• _Your objective_: Reproduce the listing below without any change.

• _Data for review_:
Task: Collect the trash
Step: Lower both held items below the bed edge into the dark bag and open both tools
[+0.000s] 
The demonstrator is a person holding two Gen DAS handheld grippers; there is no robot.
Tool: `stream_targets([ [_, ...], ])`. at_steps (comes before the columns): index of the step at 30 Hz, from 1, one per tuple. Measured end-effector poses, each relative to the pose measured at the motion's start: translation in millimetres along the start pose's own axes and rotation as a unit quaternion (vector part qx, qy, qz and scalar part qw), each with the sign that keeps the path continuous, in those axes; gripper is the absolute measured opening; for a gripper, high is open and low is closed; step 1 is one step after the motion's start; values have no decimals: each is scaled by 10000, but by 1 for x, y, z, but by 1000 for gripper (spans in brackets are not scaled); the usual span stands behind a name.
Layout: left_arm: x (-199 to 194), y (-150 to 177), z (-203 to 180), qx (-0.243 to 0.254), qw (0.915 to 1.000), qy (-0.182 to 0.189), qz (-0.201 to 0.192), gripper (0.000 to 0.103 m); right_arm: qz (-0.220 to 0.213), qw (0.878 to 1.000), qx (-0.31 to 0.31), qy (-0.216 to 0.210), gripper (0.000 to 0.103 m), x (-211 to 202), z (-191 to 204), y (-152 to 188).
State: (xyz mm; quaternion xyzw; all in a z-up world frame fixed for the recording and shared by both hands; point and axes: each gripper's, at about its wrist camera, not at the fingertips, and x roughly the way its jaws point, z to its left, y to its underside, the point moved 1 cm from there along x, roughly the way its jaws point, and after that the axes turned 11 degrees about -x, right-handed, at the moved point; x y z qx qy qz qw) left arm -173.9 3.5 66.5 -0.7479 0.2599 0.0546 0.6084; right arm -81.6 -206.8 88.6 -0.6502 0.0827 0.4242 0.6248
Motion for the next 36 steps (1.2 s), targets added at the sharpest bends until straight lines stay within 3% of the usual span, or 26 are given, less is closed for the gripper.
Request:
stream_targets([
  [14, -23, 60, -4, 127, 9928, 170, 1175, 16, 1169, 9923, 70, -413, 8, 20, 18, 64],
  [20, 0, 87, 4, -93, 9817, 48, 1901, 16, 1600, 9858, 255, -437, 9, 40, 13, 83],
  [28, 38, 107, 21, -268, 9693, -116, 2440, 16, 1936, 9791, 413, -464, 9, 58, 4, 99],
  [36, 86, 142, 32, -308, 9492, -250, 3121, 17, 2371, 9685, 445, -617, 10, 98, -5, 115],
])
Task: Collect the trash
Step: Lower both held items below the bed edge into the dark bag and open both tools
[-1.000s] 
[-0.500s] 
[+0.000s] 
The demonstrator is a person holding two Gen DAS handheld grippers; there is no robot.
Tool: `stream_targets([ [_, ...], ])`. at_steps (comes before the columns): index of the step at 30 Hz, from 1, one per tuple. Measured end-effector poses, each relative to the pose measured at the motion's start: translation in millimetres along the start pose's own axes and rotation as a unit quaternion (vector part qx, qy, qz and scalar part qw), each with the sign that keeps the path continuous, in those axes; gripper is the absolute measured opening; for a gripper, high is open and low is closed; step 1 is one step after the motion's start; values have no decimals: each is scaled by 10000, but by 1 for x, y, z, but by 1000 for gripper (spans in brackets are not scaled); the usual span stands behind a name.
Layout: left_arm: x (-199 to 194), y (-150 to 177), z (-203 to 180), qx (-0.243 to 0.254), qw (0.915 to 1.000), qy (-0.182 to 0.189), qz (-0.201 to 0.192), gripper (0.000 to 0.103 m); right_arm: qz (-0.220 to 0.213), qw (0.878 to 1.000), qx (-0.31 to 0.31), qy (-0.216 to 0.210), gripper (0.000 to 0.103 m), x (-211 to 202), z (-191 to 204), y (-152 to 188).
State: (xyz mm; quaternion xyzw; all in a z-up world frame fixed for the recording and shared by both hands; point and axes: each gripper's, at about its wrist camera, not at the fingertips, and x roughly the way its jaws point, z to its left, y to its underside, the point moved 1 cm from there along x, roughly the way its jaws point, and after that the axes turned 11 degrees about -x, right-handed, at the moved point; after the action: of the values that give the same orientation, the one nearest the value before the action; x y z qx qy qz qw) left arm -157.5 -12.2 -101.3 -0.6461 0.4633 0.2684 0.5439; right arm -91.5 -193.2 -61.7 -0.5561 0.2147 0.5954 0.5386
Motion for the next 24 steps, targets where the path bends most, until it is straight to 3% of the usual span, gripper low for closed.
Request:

• _Your response_:
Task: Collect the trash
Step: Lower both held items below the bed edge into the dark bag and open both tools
[+0.000s] 
The demonstrator is a person holding two Gen DAS handheld grippers; there is no robot.
Tool: `stream_targets([ [_, ...], ])`. at_steps (comes before the columns): index of the step at 30 Hz, from 1, one per tuple. Measured end-effector poses, each relative to the pose measured at the motion's start: translation in millimetres along the start pose's own axes and rotation as a unit quaternion (vector part qx, qy, qz and scalar part qw), each with the sign that keeps the path continuous, in those axes; gripper is the absolute measured opening; for a gripper, high is open and low is closed; step 1 is one step after the motion's start; values have no decimals: each is scaled by 10000, but by 1 for x, y, z, but by 1000 for gripper (spans in brackets are not scaled); the usual span stands behind a name.
Layout: left_arm: x (-199 to 194), y (-150 to 177), z (-203 to 180), qx (-0.243 to 0.254), qw (0.915 to 1.000), qy (-0.182 to 0.189), qz (-0.201 to 0.192), gripper (0.000 to 0.103 m); right_arm: qz (-0.220 to 0.213), qw (0.878 to 1.000), qx (-0.31 to 0.31), qy (-0.216 to 0.210), gripper (0.000 to 0.103 m), x (-211 to 202), z (-191 to 204), y (-152 to 188).
State: (xyz mm; quaternion xyzw; all in a z-up world frame fixed for the recording and shared by both hands; point and axes: each gripper's, at about its wrist camera, not at the fingertips, and x roughly the way its jaws point, z to its left, y to its underside, the point moved 1 cm from there along x, roughly the way its jaws point, and after that the axes turned 11 degrees about -x, right-handed, at the moved point; x y z qx qy qz qw) left arm -173.9 3.5 66.5 -0.7479 0.2599 0.0546 0.6084; right arm -81.6 -206.8 88.6 -0.6502 0.0827 0.4242 0.6248
Motion for the next 36 steps (1.2 s), targets added at the sharpest bends until straight lines stay within 3% of the usual span, or 26 are given, less is closed for the gripper.
Request:
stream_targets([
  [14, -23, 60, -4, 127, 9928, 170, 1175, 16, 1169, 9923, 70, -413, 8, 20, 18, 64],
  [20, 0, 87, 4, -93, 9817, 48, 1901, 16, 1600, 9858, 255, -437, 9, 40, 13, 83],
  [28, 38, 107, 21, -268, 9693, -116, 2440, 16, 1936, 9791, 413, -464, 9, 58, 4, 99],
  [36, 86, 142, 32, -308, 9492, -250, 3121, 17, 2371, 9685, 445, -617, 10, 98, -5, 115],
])
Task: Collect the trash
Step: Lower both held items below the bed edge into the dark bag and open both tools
[-1.000s] 
[-0.500s] 
[+0.000s] 
The demonstrator is a person holding two Gen DAS handheld grippers; there is no robot.
Tool: `stream_targets([ [_, ...], ])`. at_steps (comes before the columns): index of the step at 30 Hz, from 1, one per tuple. Measured end-effector poses, each relative to the pose measured at the motion's start: translation in millimetres along the start pose's own axes and rotation as a unit quaternion (vector part qx, qy, qz and scalar part qw), each with the sign that keeps the path continuous, in those axes; gripper is the absolute measured opening; for a gripper, high is open and low is closed; step 1 is one step after the motion's start; values have no decimals: each is scaled by 10000, but by 1 for x, y, z, but by 1000 for gripper (spans in brackets are not scaled); the usual span stands behind a name.
Layout: left_arm: x (-199 to 194), y (-150 to 177), z (-203 to 180), qx (-0.243 to 0.254), qw (0.915 to 1.000), qy (-0.182 to 0.189), qz (-0.201 to 0.192), gripper (0.000 to 0.103 m); right_arm: qz (-0.220 to 0.213), qw (0.878 to 1.000), qx (-0.31 to 0.31), qy (-0.216 to 0.210), gripper (0.000 to 0.103 m), x (-211 to 202), z (-191 to 204), y (-152 to 188).
State: (xyz mm; quaternion xyzw; all in a z-up world frame fixed for the recording and shared by both hands; point and axes: each gripper's, at about its wrist camera, not at the fingertips, and x roughly the way its jaws point, z to its left, y to its underside, the point moved 1 cm from there along x, roughly the way its jaws point, and after that the axes turned 11 degrees about -x, right-handed, at the moved point; after the action: of the values that give the same orientation, the one nearest the value before the action; x y z qx qy qz qw) left arm -157.5 -12.2 -101.3 -0.6461 0.4633 0.2684 0.5439; right arm -91.5 -193.2 -61.7 -0.5561 0.2147 0.5954 0.5386
Motion for the next 24 steps, targets where the path bends most, until it is straight to 3% of the usual span, gripper low for closed.
Request:

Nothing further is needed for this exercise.